Training Keras Model Without Transfer Learning

In this section, we will train a simple Convolutional Neural Network (CNN) model without any transfer learning. We will see what classification results we get without transfer learning, and we’ll later compare these results to the results that we achieve with transfer learning.

As discussed earlier, we will use the CIFAR-10 dataset to train our Keras model in this tutorial. The CIFAR dataset is a collection of labeled images commonly used for computer vision tasks. It stands for the Canadian Institute for Advanced Research, which initiated the dataset’s creation. CIFAR-10, one of its popular variants, consists of 60,000 32x32 color images belonging to 10 different classes, such as airplanes, cars, and cats.

The follow script loads the CIFAR-10 dataset into your Python application, normalizes the image pixel values, and resizes the images to a size of 96x96 pixels.

cifar = tf.keras.datasets.cifar10
(train_images, train_labels), (test_images, test_labels) = cifar.load_data()

train_images = train_images / 255.0
test_images = test_images / 255.0

resized_train_images = tf.image.resize(train_images, (96, 96))
resized_test_images = tf.image.resize(test_images, (96, 96))

Now, let’s explore the CIFAR-10 dataset by visualizing images from each of its 10 classes.

The following script iterates through the class labels, retrieves the first image for each class from the test images, and plots them with their respective labels using matplotlib. This provides a quick overview of the different classes present in the dataset.

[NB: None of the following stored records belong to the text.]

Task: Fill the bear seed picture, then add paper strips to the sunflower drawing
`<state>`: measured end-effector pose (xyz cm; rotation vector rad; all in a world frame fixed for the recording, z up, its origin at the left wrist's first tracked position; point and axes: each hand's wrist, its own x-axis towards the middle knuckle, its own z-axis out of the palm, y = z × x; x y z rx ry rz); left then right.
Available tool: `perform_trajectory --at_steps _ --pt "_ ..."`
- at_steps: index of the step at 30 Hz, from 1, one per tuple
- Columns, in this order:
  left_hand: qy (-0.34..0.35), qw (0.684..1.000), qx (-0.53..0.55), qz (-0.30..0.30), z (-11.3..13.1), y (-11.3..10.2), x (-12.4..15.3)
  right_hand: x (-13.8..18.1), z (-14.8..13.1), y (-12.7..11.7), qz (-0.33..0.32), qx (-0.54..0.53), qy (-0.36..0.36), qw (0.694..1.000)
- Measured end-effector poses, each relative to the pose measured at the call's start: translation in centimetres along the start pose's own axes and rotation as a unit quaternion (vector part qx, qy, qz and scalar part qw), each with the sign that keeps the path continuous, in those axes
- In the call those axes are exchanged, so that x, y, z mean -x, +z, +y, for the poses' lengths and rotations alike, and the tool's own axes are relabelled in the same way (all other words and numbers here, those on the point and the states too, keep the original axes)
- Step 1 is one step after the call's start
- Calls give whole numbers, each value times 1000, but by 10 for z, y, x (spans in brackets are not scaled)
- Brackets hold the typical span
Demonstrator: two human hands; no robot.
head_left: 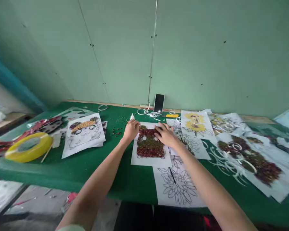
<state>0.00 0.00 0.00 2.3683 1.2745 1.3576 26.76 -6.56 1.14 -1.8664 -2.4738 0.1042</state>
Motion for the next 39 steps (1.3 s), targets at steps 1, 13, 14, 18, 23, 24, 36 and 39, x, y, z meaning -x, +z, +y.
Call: perform_trajectory --at_steps 1,13,14,18,23,24,36,39 --pt "-1 1000 -1 0 0 0 0 0 1 -1 5 -4 8 1000" --pt "-2 1000 6 9 3 -1 1 4 1 1 43 -12 -6 999" --pt "-3 1000 7 9 3 -2 1 2 0 2 43 -12 -7 999" --pt "-4 1000 8 11 3 -3 1 -3 1 3 51 -14 -8 999" --pt "-3 1000 8 11 2 -2 0 4 8 -1 74 -2 10 997" --pt "-2 1000 9 9 2 -2 0 5 8 -2 72 0 10 997" --pt "-9 1000 7 9 1 -3 0 -7 6 -1 62 -14 21 998" --pt "-15 1000 7 7 1 -4 0 -7 4 0 42 -11 23 999"
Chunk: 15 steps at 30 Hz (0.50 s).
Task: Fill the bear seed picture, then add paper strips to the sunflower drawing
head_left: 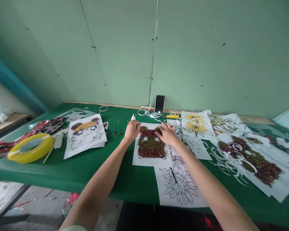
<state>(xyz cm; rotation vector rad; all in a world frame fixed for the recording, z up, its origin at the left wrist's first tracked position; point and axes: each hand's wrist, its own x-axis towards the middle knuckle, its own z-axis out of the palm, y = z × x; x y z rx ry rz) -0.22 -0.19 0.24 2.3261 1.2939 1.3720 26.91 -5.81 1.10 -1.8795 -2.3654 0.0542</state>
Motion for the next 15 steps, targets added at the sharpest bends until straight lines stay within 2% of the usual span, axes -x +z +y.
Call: perform_trajectory --at_steps 6,15 --pt "-9 1000 -7 0 1 -1 0 -4 -10 2 -14 -11 -18 1000" --pt "-13 1000 4 6 2 -3 0 4 -7 0 -29 -10 10 999"
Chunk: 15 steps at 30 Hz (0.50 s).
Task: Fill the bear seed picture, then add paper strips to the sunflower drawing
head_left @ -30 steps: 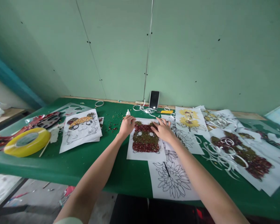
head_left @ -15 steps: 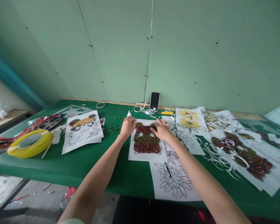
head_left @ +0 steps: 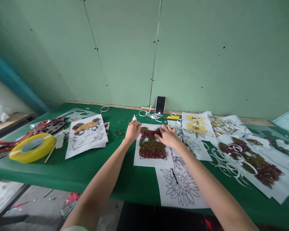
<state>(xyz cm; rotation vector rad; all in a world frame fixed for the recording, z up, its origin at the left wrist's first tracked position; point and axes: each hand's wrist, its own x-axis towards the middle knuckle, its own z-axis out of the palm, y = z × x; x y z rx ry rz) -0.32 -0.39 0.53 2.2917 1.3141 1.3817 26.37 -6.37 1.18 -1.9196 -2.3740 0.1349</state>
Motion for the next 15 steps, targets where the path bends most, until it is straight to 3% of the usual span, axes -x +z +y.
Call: perform_trajectory --at_steps 9,15 --pt "-2 1000 -5 -4 1 0 1 -10 -14 4 16 1 -38 999" --pt "0 1000 -7 -6 -2 1 1 -26 -3 -6 9 -15 13 1000"
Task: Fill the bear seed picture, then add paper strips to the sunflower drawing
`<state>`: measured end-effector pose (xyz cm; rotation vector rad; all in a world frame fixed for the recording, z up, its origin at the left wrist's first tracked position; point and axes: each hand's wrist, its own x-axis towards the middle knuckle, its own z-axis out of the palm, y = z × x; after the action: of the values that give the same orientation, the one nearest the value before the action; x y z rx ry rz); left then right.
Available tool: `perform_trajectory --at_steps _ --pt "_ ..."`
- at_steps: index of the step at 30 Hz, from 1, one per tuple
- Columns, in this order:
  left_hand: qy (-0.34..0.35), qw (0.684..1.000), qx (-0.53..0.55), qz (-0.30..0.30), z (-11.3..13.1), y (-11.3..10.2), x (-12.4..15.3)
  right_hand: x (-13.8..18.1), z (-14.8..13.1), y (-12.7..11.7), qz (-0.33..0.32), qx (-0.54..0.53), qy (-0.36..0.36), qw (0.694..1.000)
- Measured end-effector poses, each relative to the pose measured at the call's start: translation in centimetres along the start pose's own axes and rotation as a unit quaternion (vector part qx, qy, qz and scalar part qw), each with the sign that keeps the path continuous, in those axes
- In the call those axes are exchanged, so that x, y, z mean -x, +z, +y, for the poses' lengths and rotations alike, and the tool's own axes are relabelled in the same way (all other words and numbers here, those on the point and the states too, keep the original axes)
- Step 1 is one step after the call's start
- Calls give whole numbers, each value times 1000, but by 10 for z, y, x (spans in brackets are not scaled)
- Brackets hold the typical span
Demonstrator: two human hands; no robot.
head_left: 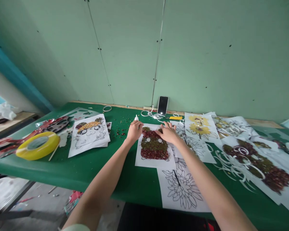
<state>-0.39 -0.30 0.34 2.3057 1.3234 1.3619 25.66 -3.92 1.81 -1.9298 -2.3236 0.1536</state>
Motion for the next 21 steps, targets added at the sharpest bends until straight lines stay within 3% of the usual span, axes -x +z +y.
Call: perform_trajectory --at_steps 7,21 --pt "2 1000 1 -1 2 0 0 -6 -8 -3 -26 -7 -36 999" --pt "0 1000 2 2 -1 0 1 -6 1 -5 -17 6 3 1000"
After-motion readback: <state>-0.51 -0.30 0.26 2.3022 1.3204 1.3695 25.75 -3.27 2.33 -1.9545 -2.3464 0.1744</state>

class_labels = ['airplane', 'automobile', 'bird', 'cat', 'deer', 'dog', 'frog', 'horse', 'ship', 'truck']

plt.figure(figsize=(8, 4))
for i in range(10):
    # Find an example image for each class
    class_indices = np.where(test_labels == i)[0]
    image_index = class_indices[0]
    image = resized_test_images[image_index]
    image_label = class_labels[i]

    # Plot image
    plt.subplot(2, 5, i+1)
    plt.imshow(image)
    plt.title(image_label)
    plt.axis('off')

plt.tight_layout()
plt.show()

Output:

CIFAR dataset images


Code More, Distract Less: Support Our Ad-Free Site

You might have noticed we removed ads from our site - we hope this enhances your learning experience. To help sustain this, please take a look at our Python Developer Kit and our comprehensive cheat sheets. Each purchase directly supports this site, ensuring we can continue to offer you quality, distraction-free tutorials.


Let’s now define a Keras model that doesn’t use any transfer learning for training the model.

As shown in the script below, our model consists of three CNN layers, followed by max pooling layers to extract features from the input images. The flattened output is then passed through dense layers with dropout regularization to reduce overfitting. The model is compiled with the Adam optimizer, sparse categorical cross-entropy loss, and accuracy metric.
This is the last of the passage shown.